What is needed is an exact copy of the line where "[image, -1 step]" appears plus every later line in the material.

- Information provided:
·····
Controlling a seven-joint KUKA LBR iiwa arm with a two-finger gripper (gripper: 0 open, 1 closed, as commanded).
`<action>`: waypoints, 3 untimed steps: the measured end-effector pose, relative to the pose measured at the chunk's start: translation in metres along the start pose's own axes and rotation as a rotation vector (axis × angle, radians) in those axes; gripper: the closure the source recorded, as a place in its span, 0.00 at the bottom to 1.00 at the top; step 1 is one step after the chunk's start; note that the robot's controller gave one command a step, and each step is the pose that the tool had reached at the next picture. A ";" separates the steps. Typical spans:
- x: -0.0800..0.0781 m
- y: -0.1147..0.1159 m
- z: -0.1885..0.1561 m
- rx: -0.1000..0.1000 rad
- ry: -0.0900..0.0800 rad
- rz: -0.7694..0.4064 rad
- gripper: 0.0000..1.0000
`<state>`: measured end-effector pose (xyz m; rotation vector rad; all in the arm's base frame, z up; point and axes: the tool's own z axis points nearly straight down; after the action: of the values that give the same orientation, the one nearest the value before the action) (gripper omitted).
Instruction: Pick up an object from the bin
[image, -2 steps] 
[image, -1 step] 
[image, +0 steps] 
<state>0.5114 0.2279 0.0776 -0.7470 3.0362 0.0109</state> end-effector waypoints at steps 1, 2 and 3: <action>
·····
- Exercise output:
[image, -1 step] 
[image, +0 steps] 
<state>0.5114 0.2279 0.0776 -0.7470 3.0362 0.0109</state> end-effector waypoints at steps 1, 2 and 3: <action>

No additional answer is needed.